O presidente Luiz Inácio Lula da Silva (PT) afirmou que poderá adotar medidas de retaliação às novas tarifas impostas pelos Estados Unidos contra produtos brasileiros com base na Lei de Reciprocidade Econômica, sancionada por ele em abril. A legislação, aprovada com apoio tanto da base governista quanto de parte expressiva da oposição, teve como marca uma rara aliança entre o Palácio do Planalto e o agronegócio — setor historicamente alinhado ao ex-presidente Jair Bolsonaro (PL).
A relatora do projeto foi a senadora Tereza Cristina (PP-MS), ex-ministra da Agricultura no governo Bolsonaro, integrante da Frente Parlamentar da Agropecuária (FPA) e da Comissão de Relações Exteriores e Defesa Nacional do Senado. Ela articulou a proposta que permite ao Brasil retaliar comercialmente países ou blocos econômicos que adotem práticas consideradas prejudiciais ao comércio nacional.
“Este episódio entre Estados Unidos e Brasil deve nos ensinar definitivamente que, nas horas mais importantes, não existe um Brasil de esquerda ou de direita, existe apenas o povo brasileiro, e nós, representantes do povo, temos de ter a capacidade de defender o povo acima de nossas diferenças”, disse Lula ao comentar a crise comercial.
Durante a tramitação do projeto no Congresso, o presidente da Câmara, Arthur Lira, e o líder do governo no Congresso, senador Randolfe Rodrigues (PT-AP), reforçaram o caráter suprapartidário da iniciativa. “Trata-se de uma defesa da soberania brasileira no comércio global”, justificou Randolfe.
O projeto passou mesmo com tentativas de obstrução do PL, que tentou condicionar a votação à apreciação da proposta de anistia aos envolvidos nos atos de 8 de janeiro de 2023. Ainda assim, o texto foi aprovado com ampla maioria nas duas casas.
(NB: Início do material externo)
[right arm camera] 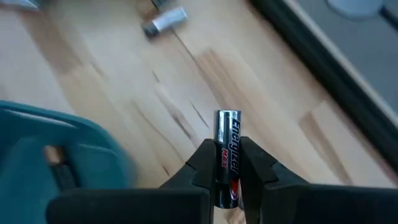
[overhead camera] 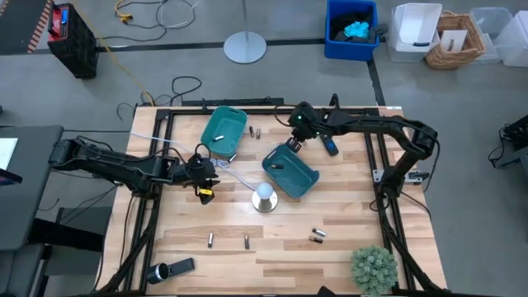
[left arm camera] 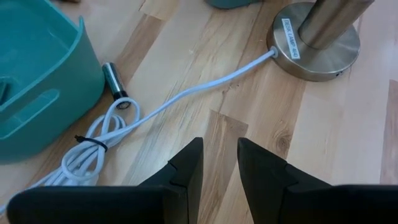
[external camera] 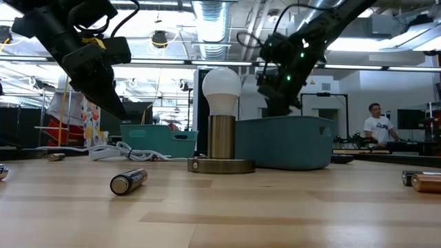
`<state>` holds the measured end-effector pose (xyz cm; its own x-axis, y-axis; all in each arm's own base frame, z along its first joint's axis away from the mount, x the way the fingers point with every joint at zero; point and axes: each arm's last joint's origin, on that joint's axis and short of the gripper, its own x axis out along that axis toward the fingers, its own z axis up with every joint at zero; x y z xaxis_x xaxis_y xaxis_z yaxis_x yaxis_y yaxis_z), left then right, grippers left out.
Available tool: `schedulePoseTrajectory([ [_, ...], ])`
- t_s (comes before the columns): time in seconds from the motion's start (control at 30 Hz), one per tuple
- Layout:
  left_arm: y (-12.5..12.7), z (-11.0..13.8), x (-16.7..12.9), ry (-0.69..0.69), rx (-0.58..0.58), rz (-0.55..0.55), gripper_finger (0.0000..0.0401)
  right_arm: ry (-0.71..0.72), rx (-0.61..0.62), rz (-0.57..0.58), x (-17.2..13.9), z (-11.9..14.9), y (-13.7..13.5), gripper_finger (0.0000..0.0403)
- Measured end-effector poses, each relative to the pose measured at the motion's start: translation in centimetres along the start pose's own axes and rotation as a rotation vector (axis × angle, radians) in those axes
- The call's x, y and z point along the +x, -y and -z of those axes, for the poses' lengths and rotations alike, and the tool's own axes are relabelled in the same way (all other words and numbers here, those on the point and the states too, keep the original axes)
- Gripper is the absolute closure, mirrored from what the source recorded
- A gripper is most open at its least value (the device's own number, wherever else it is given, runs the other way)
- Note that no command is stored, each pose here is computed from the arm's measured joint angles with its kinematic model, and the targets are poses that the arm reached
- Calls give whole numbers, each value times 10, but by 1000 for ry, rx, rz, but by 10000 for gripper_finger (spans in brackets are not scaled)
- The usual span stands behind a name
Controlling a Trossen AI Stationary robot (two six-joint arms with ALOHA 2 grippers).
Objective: Sort batteries
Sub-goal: Put the silver battery into the green bin
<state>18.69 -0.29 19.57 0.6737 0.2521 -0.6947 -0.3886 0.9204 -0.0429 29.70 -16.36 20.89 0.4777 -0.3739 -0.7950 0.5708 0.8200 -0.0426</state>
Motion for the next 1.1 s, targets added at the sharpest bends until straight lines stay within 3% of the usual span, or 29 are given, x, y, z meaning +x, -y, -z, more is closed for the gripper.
schedulePoseTrajectory([
  [0.4, -1, -20, -19, 249, 1, 9, 308, 195, -110, -121, -18, -54, -55, 349],
  [0.8, -9, -15, -57, 343, -1, 30, 308, 316, -193, -189, 18, -124, -111, 349],
  [1.1, -11, -10, -74, 395, -2, 53, 308, 363, -181, -202, 55, -153, -129, 349],
])
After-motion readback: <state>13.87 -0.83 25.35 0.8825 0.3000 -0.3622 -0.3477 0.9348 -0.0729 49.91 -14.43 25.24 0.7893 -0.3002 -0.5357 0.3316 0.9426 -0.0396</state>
O que prevê a Lei da Reciprocidade Econômica
A nova legislação autoriza o Brasil a adotar contramedidas em resposta a barreiras comerciais de outros países, incluindo a imposição de tarifas adicionais sobre importações de bens e serviços, bem como a suspensão de obrigações relacionadas à propriedade intelectual em acordos internacionais.
Antes da adoção das medidas, a lei exige a realização de consultas públicas com os setores afetados e análise técnica das propostas. No entanto, em casos considerados excepcionais, o Poder Executivo pode implementar contramedidas provisórias de forma imediata, sem necessidade de tramitação prévia.
Com o setor do agronegócio diretamente atingido pela taxação de 50% anunciada pelo governo norte-americano sobre aço, alumínio e alguns produtos agrícolas brasileiros, a expectativa é que a nova lei seja usada como instrumento de pressão e resposta diplomática por parte do governo brasileiro.